A lot of these people don’t know each other, some do. Each one thinking it’s their duty to dole out justice in some form as they see fit. Or it’s up to them to make sure _____________ fill in the blank. I am the only one who knows this get repeated all the time. I am the one who goes to bed each night and as my mind wanders I think of the local police officer who I spoke with last week who decided it was up to him to inform my current roommates about my (Postpartum Psychosis)
past even though it was completely irrelevant.
I think of the Ob/Gyn for my daughter we had to fire because he wasn’t comfortable with my past so he didn’t want me in the room. He then broke confidentiality we found out today.
I think of the Foster Parents my granddaughter is placed with who won’t engage with her bio family and how upsetting that is all around especially for my granddaughter.
I think of my ex and how much faith I had in him and how much he betrayed me by allowing his sister to put up a hate site with my name registered on it.
At first I feel angry, but just for a moment. Then it quickly turns to hurt and I want to forgive all these people. Every night that I think of these things (sometimes more sometimes less); in the end whoever it was, and whatever it is that’s hurting me or that I am angry at; I want to forgive. I want to let these things go. I don’t want to lie awake at night and let these people or things invade my head and thoughts.

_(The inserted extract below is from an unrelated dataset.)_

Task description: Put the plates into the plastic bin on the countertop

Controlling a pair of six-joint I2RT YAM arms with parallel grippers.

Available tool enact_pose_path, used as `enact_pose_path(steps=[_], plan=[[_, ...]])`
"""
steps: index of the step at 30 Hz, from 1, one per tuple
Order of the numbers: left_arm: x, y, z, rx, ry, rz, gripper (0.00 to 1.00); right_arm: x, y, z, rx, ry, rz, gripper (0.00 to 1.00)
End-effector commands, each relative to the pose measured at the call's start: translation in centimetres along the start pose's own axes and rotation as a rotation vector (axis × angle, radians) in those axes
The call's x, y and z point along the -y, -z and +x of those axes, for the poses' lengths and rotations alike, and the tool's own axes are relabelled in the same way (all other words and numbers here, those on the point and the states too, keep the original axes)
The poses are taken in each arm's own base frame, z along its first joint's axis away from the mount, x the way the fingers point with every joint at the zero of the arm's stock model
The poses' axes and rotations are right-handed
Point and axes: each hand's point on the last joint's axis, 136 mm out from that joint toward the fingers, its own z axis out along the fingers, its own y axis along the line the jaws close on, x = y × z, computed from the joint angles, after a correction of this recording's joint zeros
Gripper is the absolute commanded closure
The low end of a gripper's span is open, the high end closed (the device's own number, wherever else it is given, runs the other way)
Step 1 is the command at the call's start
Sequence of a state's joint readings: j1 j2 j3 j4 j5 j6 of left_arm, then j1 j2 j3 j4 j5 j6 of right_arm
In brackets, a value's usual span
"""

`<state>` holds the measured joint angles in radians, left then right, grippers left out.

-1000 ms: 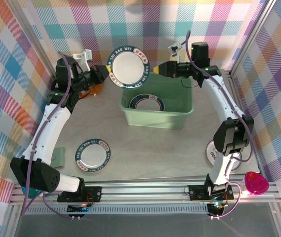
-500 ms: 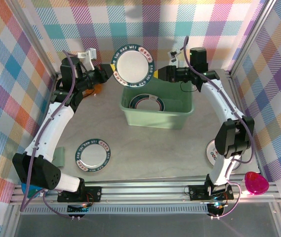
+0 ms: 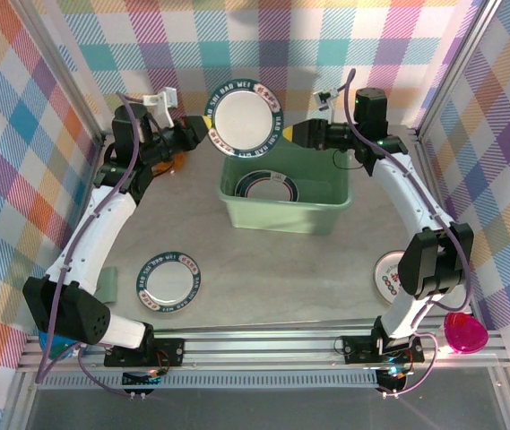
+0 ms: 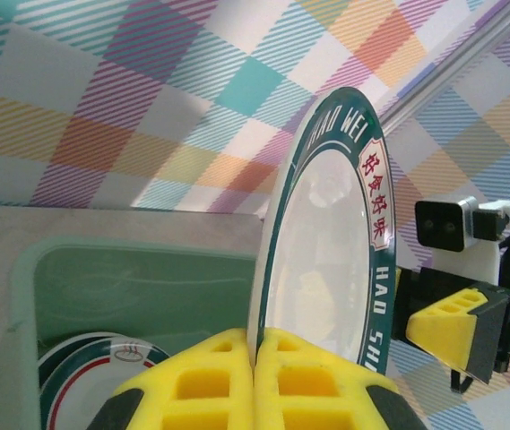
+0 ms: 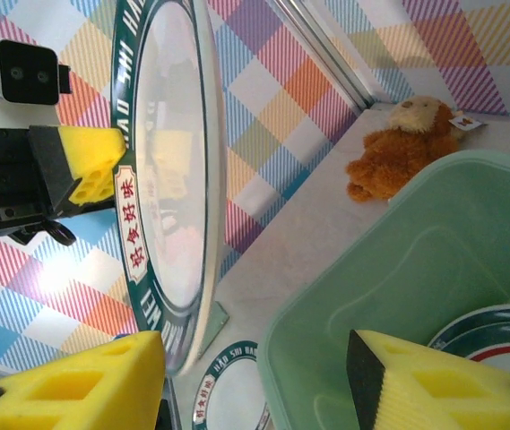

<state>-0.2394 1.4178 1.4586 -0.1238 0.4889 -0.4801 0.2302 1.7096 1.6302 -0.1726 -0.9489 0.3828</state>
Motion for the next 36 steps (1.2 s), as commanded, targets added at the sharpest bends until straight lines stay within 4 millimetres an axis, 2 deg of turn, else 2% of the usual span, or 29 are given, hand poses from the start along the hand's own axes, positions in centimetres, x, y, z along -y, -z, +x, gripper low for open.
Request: enact_pose_path(steps=[1,6,16,21,27,32,36], plan=[[2.1,-0.1,-0.7,0.035,-0.027,0.076,1.00,-1.5,-0.2,-0.4,0.011,0.034,-0.053,0.43],[2.0,-0.2,-0.4,0.027,-0.023,0.075,1.00,-1.7,-0.5,-0.7,0.023,0.018,-0.077,0.46],[2.0,-0.3,-0.2,0.027,-0.023,0.080,1.00,-0.7,-0.8,-0.5,0.021,-0.042,-0.048,0.79],[2.1,-0.5,0.1,0.016,-0.020,0.090,1.00,-0.4,-1.2,-0.1,0.002,-0.080,-0.039,0.80],[2.3,-0.5,0.2,0.017,-0.025,0.095,1.00,0.2,-1.4,0.1,-0.001,-0.108,0.010,0.76],[2.1,-0.4,0.5,0.013,-0.032,0.081,1.00,0.8,-1.2,-0.1,0.023,-0.125,0.052,0.89],[2.1,-0.4,0.9,-0.003,-0.032,0.081,1.00,1.2,-1.3,-0.1,0.028,-0.159,0.068,0.93]])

I practice pushing them out of my mind. I practice forgiving each person. I even envision telling the person I forgive them. Sometimes just doing that brings tears to my eyes. In my mind that means it’s working.
I’m not an angry person. Even when I am really angry and quite livid I don’t even tend to raise my voice. I have a hard time staying angry. I want to forgive.
I mean, don’t we all just want to be forgiven?